The same technique repeated even more dramatically a minute later in the film, when the footage seemed to melt into a horror montage of warplanes and missiles beating down on North Korean cities — much like the apocalyptic propaganda videos Pyongyang had produced just a few months ago, when Kim and Trump sounded as if they were on the brink of nuclear war.
But in the Trump film, the destruction rewound itself. The missiles flew back into to their launchers, and a science-fiction like version North Korea took its place — one of crane-dotted skylines, crowded highways, computerized factories and drones, all presided over by a waving, grinning Kim.

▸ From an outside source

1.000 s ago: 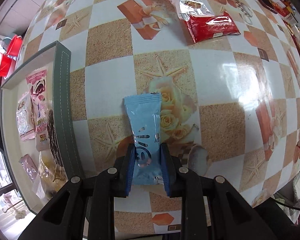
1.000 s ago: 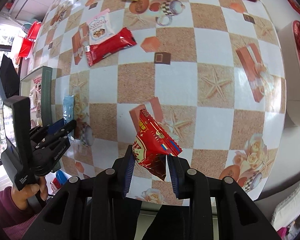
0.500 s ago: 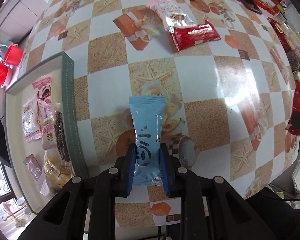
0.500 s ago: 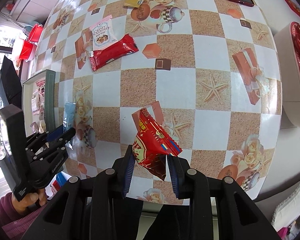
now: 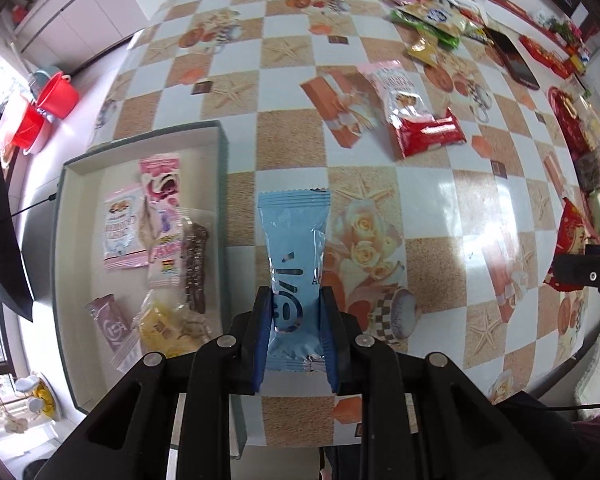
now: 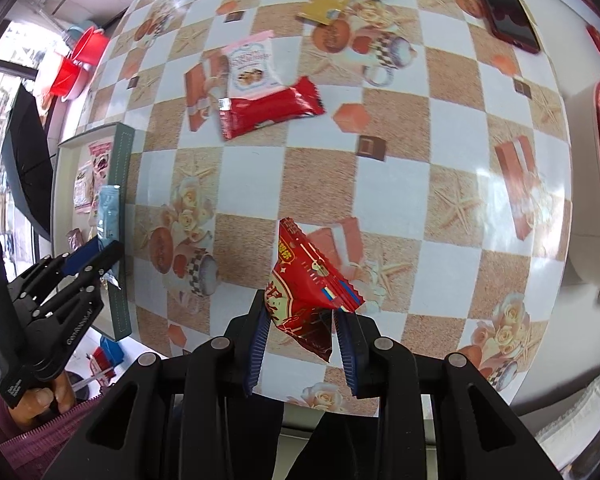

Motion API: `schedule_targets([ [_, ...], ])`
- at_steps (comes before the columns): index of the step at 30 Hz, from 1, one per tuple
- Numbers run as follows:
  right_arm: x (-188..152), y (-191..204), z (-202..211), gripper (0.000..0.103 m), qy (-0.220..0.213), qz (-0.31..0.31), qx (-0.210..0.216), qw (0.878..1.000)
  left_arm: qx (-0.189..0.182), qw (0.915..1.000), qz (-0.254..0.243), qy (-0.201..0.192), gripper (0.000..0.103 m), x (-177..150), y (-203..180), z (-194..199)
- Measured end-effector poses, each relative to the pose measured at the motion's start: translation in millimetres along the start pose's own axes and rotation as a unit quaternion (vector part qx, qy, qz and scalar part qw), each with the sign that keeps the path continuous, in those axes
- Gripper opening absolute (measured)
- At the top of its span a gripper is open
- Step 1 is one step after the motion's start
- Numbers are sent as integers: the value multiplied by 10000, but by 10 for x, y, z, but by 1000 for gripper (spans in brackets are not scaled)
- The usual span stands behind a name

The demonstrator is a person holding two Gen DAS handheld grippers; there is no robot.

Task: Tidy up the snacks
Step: 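Carry the blue packet and red-gold candy over the tray and release both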

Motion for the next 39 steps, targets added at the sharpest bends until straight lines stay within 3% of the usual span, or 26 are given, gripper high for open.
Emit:
schedule_targets([
  [11, 283, 752, -81, 34, 53, 952, -16, 9954, 185, 9941, 1029, -298, 25, -76, 819, 210],
  [20, 529, 1732, -241, 34, 229, 2165, 20, 9760, 396, 9816, 1857, -192, 25, -283, 1520, 139],
  [29, 699, 2390, -359, 34, 372, 2837, -11, 9582, 379, 9731, 2271, -63, 25, -428, 1797, 22],
  [39, 796, 2815, -468, 34, 461, 3211, -5, 9459, 357, 9710, 2363, 89, 25, -467, 1892, -97],
])
Point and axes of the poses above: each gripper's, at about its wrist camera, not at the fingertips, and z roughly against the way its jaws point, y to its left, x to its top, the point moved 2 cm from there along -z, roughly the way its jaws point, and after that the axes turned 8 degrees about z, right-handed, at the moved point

“You can have medical breakthroughs, an abundance of resources, innovative technology and new discoveries,” the narrator said, the footage more and more resembling a Hollywood movie trailer as it built to its finale:
“Featuring President Donald Trump and Chairman Kim Jong Un in a meeting to remake history,” the narrator concluded, as Korean words flashed on a black background: “It is going to become a reality?”

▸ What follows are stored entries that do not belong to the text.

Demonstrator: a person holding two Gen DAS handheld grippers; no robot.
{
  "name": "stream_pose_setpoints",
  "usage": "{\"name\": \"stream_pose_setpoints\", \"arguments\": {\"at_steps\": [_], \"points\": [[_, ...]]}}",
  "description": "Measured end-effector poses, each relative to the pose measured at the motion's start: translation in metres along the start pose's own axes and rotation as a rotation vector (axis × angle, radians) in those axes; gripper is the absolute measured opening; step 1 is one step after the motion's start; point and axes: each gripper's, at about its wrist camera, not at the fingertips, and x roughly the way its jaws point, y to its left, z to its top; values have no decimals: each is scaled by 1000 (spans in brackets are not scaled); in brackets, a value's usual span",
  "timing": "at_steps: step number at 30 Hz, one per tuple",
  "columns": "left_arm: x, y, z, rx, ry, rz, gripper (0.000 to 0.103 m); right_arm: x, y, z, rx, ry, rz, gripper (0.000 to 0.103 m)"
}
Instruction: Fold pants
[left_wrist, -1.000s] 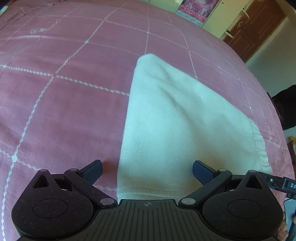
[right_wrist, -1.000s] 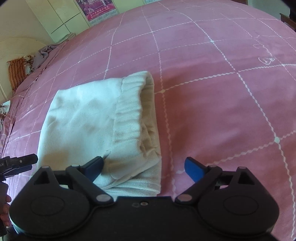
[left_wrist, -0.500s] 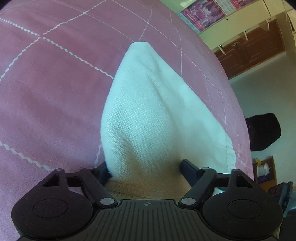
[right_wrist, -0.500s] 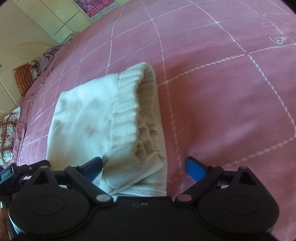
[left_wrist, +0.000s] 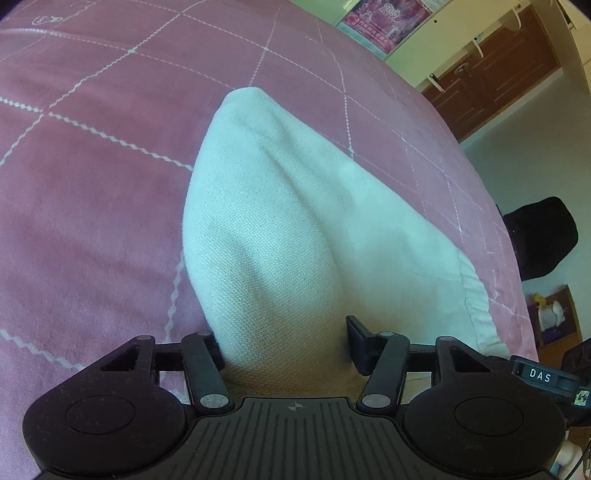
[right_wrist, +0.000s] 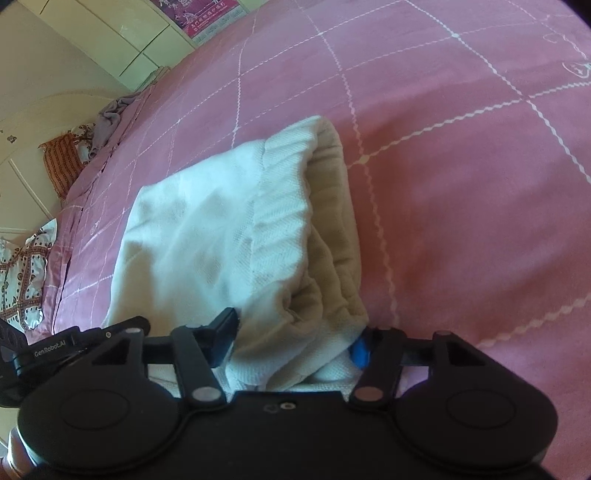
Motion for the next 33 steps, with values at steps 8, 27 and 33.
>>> {"name": "stream_pose_setpoints", "arguments": {"at_steps": [8,27,33], "points": [[-2,-7,1,95,2,72,53,4,0,1,26,-1,12,56],[-57,-55,17,245,-223,70,39,-32,51,4,-62,-139,92,42],[-80,-61,44,229,-297,30,39,-54,81,25,-118,-201,144,42]]}}
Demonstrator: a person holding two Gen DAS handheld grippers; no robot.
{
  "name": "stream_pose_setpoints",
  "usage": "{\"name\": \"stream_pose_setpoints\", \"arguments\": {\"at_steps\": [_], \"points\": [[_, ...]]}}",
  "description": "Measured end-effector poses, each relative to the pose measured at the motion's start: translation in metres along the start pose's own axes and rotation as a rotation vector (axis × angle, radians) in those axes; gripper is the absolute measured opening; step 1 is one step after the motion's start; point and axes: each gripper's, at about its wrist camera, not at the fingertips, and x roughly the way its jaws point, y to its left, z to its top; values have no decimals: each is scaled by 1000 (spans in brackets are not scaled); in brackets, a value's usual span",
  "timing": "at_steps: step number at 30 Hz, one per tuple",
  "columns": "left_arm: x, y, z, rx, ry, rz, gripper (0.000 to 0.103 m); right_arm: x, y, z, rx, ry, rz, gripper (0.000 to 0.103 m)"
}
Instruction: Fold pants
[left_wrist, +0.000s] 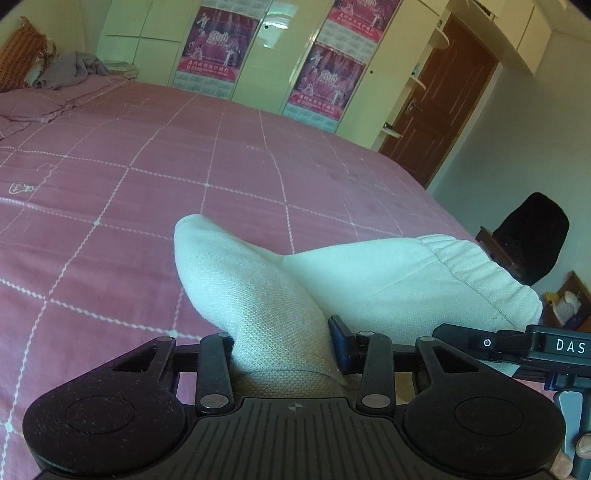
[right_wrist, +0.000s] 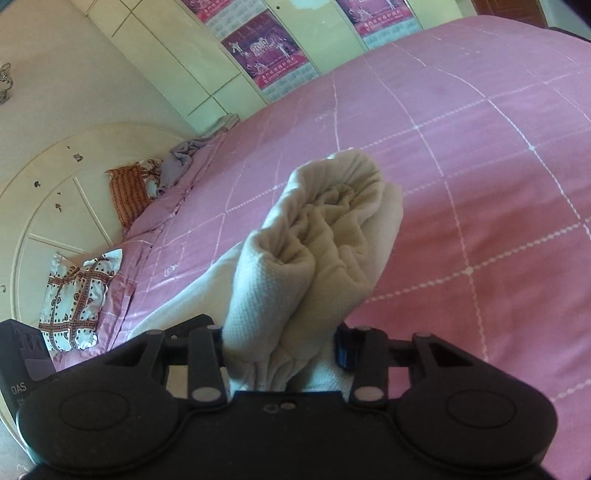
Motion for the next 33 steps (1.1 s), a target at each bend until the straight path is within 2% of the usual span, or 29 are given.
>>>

The reporters had many questions.
“Do you now see Kim Jong Un as an equal?” asked a Time magazine correspondent.
“In what way?” Trump asked.
“You just showed a video that showed you and Kim Jong Un on equal footing, and discussing the future of the country.”

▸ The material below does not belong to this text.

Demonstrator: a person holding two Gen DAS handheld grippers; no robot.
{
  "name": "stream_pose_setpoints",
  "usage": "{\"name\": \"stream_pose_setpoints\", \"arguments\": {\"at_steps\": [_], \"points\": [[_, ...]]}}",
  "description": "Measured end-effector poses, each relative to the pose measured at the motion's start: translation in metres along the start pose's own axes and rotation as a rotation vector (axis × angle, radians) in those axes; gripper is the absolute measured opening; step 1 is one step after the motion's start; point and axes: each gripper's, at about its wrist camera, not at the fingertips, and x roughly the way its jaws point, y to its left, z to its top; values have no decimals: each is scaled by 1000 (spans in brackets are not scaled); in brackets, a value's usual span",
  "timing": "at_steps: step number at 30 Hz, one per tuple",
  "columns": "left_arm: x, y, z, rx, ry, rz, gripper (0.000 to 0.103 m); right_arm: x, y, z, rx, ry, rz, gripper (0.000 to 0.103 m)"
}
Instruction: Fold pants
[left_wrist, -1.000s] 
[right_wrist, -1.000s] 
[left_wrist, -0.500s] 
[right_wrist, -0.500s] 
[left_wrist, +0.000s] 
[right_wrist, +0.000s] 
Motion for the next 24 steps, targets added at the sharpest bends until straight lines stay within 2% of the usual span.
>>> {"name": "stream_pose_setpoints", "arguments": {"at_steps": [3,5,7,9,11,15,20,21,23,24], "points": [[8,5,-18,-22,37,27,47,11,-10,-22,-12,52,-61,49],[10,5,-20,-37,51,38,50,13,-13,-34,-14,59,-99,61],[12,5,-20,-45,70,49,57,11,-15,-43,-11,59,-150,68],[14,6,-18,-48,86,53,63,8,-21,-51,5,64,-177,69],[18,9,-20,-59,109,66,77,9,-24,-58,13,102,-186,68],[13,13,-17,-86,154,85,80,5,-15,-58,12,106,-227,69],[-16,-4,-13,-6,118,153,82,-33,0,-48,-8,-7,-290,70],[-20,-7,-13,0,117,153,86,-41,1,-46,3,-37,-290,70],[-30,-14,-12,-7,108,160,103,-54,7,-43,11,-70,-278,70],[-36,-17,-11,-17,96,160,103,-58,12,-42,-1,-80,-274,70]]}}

“If I have to say I’m sitting on a stage with Chairman Kim and that gets us to save 30 million lives — it could be more than that — I’m willing to sit on a stage, I’m willing to travel to Singapore, very proudly,” Trump said.
“Are you concerned the video you just showed could be used by Kim as propaganda, to show him as .… “
Trump cut the question off. “No, I’m not concerned at all. We can use that video for other countries.”
The president was more talkative when discussing how Kim had reacted to the video, which Trump presumably played for him during a brief, private meeting hours earlier.
“We didn’t have a big screen like you have the luxury of having,” Trump said. “We didn’t need it, because we had it on cassette, uh, an iPad.
“And they played it. About eight of their representatives were watching it, and I thought they were fascinated by it. I thought it was well done. I showed it to you because that’s the future. I mean, that could very well be the future. And the other alternative is just not a very good alternative. It’s just not good.”
Trump admitted that some of the imagery he pitched may have been a little far-fetched, as North Korea is mired in poverty, internationally isolated, and has been mismanaged for decades by a family of dictators — Kim, his father and grandfather.
“That was done at the highest level of future development,” Trump said of his pitch video. “I told him, ‘You may not want this. You may want to do a much smaller version .... You may not want that — with the trains and everything.’”
He waved his hands. “You know, with super everything, to the top. It’s going to be up to them,” he said.
And then, in his usual style, Trump was thinking out loud about the “great condos” that might one day be built on the “great beaches” of North Korea.
“I explained it,” he said. “You could have the best hotels in the world. Think of it from the real estate perspective.”
As the screens above Trump emphasized, he certainly had.
The Washington Post’s Anne Gearan, Min Joo Kim and Philip Rucker contributed to this report.